[Date Prev][Date Next] [Chronological] [Thread] [Top]

Re: commit: ldap/servers/slapd/back-bdb proto-bdb.h search.c (ITS#3172)



Let's move this thread back to ITS#3172 although it seems to me that the
segfault caught in the current Quanah's setup is similar but not the same as
the ones described in ITS#3172. In addition, the segfault does not seem to
happen only with two active replicas. It can happen with only one.
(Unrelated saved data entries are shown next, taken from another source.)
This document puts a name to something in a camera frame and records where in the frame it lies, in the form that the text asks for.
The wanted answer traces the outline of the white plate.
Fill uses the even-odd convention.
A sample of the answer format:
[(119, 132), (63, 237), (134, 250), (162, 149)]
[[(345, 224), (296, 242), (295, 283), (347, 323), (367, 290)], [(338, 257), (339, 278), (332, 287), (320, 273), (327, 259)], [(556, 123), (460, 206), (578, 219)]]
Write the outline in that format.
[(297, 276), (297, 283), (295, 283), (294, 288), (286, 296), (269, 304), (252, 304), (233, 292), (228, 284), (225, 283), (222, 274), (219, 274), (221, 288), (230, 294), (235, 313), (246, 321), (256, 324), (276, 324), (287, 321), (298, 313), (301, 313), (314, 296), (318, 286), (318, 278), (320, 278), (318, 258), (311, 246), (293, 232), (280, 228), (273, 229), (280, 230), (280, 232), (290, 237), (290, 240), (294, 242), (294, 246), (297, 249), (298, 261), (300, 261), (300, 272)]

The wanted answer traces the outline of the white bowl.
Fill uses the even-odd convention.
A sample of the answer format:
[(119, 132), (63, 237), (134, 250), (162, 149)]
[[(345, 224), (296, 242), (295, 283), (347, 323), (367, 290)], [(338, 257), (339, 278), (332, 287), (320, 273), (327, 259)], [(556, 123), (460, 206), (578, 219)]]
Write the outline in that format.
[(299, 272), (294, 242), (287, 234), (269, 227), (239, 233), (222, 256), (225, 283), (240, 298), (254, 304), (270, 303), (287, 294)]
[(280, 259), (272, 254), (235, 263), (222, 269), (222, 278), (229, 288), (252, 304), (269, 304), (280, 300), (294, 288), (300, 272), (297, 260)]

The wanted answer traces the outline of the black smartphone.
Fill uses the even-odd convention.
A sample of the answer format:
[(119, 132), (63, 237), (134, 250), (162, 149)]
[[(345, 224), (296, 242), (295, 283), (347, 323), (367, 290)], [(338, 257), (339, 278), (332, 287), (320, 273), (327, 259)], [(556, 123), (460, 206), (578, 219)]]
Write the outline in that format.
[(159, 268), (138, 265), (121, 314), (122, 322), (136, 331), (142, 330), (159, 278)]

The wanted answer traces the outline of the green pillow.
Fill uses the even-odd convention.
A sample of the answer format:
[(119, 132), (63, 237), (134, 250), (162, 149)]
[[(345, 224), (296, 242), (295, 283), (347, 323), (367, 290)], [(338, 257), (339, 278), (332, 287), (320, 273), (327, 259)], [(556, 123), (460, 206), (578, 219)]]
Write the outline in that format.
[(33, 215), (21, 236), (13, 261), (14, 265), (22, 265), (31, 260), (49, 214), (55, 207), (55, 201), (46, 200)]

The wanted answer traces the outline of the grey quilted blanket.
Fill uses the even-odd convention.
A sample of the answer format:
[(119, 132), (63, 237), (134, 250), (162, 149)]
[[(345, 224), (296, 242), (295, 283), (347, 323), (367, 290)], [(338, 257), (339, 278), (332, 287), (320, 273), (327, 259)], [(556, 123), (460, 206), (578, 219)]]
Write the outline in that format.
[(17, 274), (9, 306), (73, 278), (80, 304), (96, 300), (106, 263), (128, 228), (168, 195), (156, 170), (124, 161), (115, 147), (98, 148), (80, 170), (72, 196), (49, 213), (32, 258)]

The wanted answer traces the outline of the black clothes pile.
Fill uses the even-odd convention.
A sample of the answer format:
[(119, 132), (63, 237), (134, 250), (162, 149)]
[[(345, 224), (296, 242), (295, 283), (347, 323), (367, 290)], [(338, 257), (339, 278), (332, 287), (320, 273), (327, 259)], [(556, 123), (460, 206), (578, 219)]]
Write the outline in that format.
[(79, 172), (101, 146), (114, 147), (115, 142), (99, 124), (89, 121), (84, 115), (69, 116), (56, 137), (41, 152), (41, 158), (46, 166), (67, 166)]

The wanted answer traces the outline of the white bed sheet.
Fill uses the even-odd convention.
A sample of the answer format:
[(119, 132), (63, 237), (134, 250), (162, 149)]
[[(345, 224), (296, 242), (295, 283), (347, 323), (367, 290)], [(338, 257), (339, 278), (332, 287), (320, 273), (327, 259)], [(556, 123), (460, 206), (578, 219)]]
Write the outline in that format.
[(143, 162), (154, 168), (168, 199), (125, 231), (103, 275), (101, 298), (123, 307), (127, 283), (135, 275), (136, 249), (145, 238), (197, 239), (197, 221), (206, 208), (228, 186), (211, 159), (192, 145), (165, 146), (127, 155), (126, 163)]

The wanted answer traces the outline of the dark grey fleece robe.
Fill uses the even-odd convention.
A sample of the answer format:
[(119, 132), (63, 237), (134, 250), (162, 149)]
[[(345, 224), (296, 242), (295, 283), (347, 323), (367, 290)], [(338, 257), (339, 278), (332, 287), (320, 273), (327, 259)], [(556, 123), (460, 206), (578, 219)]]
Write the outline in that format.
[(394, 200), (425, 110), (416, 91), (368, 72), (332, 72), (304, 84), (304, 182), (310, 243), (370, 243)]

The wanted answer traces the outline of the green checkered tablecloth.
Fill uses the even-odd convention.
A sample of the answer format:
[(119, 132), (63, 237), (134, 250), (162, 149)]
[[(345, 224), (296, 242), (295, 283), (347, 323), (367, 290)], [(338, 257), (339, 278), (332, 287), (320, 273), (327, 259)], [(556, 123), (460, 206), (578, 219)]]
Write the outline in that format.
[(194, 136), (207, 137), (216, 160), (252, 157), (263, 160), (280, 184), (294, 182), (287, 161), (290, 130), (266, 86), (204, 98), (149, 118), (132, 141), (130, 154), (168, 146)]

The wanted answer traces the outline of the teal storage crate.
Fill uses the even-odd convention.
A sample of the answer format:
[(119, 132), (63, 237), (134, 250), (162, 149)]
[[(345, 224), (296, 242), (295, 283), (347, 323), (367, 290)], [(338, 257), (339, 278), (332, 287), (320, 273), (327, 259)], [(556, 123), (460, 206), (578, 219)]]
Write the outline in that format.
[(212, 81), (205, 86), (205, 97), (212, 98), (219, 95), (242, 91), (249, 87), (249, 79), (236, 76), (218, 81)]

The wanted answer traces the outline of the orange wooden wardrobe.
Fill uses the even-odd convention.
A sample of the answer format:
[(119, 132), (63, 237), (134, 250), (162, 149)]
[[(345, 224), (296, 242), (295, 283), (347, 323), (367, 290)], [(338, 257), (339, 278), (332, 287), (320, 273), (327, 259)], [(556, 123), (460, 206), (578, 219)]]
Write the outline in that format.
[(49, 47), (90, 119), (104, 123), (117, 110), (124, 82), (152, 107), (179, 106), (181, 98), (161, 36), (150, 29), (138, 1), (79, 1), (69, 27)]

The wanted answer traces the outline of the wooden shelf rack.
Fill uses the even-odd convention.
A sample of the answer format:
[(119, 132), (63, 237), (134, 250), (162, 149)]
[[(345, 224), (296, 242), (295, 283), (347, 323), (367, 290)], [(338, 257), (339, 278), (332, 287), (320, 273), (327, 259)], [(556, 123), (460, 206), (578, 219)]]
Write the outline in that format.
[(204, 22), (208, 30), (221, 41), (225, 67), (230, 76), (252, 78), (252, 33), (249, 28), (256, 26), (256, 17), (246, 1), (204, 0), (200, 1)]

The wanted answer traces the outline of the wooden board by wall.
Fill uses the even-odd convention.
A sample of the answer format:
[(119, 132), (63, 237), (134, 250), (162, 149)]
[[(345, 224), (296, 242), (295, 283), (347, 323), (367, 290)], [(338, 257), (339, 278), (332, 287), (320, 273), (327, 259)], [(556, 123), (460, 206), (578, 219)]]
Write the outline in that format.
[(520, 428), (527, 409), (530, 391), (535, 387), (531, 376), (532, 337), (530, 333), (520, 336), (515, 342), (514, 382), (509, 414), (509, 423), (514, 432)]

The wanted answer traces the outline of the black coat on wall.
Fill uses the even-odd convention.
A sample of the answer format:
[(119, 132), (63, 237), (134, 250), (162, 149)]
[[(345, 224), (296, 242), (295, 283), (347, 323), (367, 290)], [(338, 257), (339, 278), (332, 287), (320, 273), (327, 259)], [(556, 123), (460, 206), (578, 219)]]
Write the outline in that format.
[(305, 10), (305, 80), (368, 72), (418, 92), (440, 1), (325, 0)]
Hence it
seems to be a timing issue that the fault was observed only with the two
replicas.

The message I got right before segfault is:
sb_sasl_write: failed to encode packet: can't request info until later in
exchange

I looked into the cyrus library code although I'm not that familiar with it.
sasl_encode() returns SASL_NOTDONE and it does so when the context is not in
the authenticated state.

Isn't it that the max buf size for SASL is 64K in OpenLDAP ?
The syncrepl master returns a vector message containing the IDs of the
deleted/present entries.
Currently, the size of this message is slightly larger than 4KB (256 UUIDs,
each 16 octets).
sasl_encode() returned the error when it tries to send a normal entry right
after three such vector messages were sent.
After this error, it was observed that the slapd can be caught a segfult in
a locale routine for err logging.

- Jong-Hyuk

> >> I then stopped one replica, and restarted it.  The master immediately
hit
> > a
> >> segfault.
> >
> > Was this segfault the same as the one described in ITS#3172 ?
>
> There's been some offline discussion with Jong. ;) The answer here is yes,
> and Jong will have access to my servers for testing starting tomorrow.